None of the animals alive at the study’s end had any signs of cancer.

“These were unprecedented cures seen in a very virulent mouse model of this disease,” DePinho said. Cell sequencing and immune profiling confirmed that drugs had indeed induced a potent immune response, overcoming suppression by the tumors. The study’s models were especially strong because the researchers made an effort to ensure that the immunosuppression patterns they saw in mice were the same as those in samples from human patients, Connolly said.

“They created a nice resistance model that accurately reflected how resistance works in a human,” he explained. “Then they used advanced immunophenotyping and analytical techniques to really dive in and come up with a fingerprint of how resistance is working.”

going fast to the clinic

Early-stage clinical trials are being conducted individually on each of the three medications the researchers utilised. One of the medications being investigated in the National Cancer Institute’s MATCH screening trial for solid tumours is the LAG3 inhibitor relatlimab, which is made by Bristol Myers Squibb and is already FDA-approved as a component of a combination treatment for metastatic melanoma. In a phase 1 pancreatic cancer trial, Pfizer’s utomilumab, a 41BB agonistic antibody, displayed a positive safety profile.

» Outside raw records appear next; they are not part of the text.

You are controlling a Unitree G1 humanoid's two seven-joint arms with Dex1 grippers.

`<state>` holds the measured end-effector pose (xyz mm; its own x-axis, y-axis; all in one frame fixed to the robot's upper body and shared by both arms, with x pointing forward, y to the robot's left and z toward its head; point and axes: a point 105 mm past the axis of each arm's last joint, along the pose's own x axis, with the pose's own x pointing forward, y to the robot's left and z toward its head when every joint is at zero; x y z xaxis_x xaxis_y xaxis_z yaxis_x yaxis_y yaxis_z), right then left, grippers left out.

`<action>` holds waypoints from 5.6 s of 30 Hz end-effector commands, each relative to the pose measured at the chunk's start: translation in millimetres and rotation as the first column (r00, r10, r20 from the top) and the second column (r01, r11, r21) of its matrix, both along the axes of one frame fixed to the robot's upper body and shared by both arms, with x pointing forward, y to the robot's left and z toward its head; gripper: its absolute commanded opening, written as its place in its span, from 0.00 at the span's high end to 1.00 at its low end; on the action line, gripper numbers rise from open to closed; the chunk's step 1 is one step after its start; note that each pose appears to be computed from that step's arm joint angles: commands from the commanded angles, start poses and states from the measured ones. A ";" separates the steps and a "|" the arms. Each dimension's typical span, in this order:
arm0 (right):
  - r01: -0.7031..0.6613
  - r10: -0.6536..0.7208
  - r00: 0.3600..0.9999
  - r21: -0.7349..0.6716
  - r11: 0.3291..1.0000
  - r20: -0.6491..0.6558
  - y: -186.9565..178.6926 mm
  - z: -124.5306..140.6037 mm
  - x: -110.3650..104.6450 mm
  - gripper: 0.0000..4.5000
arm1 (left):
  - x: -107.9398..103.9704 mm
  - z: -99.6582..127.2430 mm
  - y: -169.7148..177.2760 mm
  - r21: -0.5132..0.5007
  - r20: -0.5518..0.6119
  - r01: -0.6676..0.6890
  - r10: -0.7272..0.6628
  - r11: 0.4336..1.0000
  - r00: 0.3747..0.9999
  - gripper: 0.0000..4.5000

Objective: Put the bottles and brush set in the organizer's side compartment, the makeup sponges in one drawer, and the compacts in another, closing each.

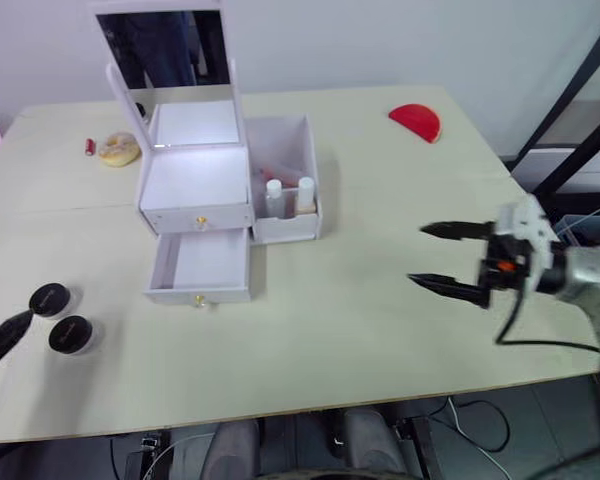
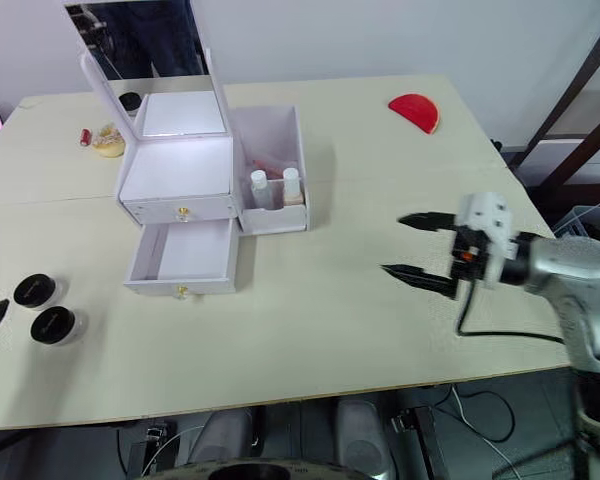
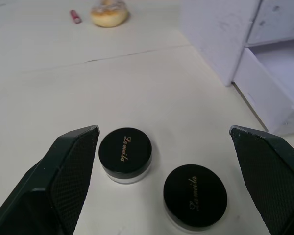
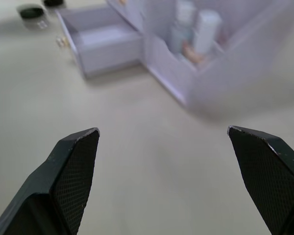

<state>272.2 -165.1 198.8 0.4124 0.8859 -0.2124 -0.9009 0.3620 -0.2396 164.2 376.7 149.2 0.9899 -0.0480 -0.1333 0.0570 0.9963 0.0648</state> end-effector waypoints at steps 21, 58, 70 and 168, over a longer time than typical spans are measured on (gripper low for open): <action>-0.264 0.263 0.964 0.016 0.964 0.023 110.5 15.9 -15.8 0.00 | 27.4 -61.8 -51.5 -0.008 -0.093 -0.230 0.228 0.973 0.969 0.01; -0.246 0.246 0.969 0.002 0.969 0.033 109.7 16.6 -12.5 0.00 | 47.2 -53.7 -56.8 -0.032 -0.035 -0.186 0.185 0.982 0.982 0.41; -0.215 0.215 0.976 0.014 0.976 0.012 106.4 15.5 -10.1 0.00 | 69.3 8.2 -120.3 -0.092 0.080 0.247 -0.240 0.965 0.967 0.41; 0.387 -0.401 0.913 -0.149 0.910 -0.077 -141.2 -33.7 -21.6 0.00 | -42.1 25.2 81.2 0.092 -0.238 -0.008 0.030 0.996 0.971 0.03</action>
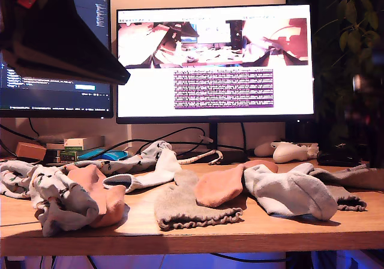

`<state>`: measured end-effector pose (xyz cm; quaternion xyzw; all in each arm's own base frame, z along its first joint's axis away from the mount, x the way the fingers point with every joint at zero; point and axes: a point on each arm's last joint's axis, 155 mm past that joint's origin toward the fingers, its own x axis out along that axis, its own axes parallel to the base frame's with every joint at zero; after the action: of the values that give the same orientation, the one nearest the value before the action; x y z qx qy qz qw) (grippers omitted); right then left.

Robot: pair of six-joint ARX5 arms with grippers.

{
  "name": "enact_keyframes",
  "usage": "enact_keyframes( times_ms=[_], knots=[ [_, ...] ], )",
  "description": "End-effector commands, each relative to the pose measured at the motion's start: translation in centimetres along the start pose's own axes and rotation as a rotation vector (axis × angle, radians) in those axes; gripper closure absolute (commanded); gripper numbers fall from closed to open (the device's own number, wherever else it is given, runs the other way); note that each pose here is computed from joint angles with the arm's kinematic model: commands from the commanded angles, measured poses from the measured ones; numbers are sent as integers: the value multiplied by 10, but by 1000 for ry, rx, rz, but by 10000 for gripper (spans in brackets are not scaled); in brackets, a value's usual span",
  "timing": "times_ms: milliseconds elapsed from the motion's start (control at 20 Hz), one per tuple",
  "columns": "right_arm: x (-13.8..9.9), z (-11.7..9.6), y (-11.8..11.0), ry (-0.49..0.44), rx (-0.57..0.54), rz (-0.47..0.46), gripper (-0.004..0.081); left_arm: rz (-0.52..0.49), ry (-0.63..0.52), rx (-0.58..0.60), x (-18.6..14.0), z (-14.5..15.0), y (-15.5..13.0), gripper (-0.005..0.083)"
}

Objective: Pair up the socks based on colour and pattern, by placing them on top of one another

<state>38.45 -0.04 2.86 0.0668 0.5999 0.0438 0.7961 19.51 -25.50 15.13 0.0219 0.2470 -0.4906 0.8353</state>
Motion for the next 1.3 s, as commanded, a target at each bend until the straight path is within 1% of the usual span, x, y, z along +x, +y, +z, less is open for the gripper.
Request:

Additionally, Bristol Myers Squibb’s Opdivo is being tested in a phase 1 pancreatic cancer trial alongside Syntrix’s CXCR2 inhibitor SX-682.

Combined with the results of their study, the work already being done with the agents warrants speeding along the process to trying them together in humans, DePinho said.

“I think there’s as much preclinical proof-of-concept one could glean from looking at human specimens, which showed that the targets are there and that they correlate with clinical outcomes,” he said. “And the mouse model, which is a very faithful mouse model of the human disease, shows rather striking and encouraging results.”

Connolly agreed. “There’s a lot of good mouse studies out there, but you really want to translate this to the clinic for it to be meaningful to patients,” Connolly said. “We really want to see that clinical trial get out there.”

Combos aplenty

Given that only 20% of the most aggressive tumours were successfully treated with the triple combination, it may be possible to attempt the combination with several drugs that target various suppression mechanisms. Testing them with KRAS inhibitors, which have demonstrated success in both preclinical and early-stage clinical trials, particularly piques DePinho’s interest.

“With the advent of KRAS inhibitors, there is now going to be an opportunity to combine KRAS inhibitors with immune modulatory agents,” he said. “Based on our work, I would put at the top of the list anti-LAG3 and agonist 41BB or the CXCR2 inhibitor.”

Connolly again agreed, noting that the concept makes sense for outsmarting drug resistance. “You want to try to add therapeutics that don’t share a mechanism of resistance,” he said. “The tumor may be able to escape the immune system, but it’s very difficult to escape the immune system and KRAS suppressors.”

In general, the researchers’ approach is ideal for designing multidrug therapies, Connolly said. “Ron’s lab gives you a roadmap on how to make a combination therapy,” Connolly said. “Find the fingerprint of suppression, find the mechanism of resistance and attack that mechanism.”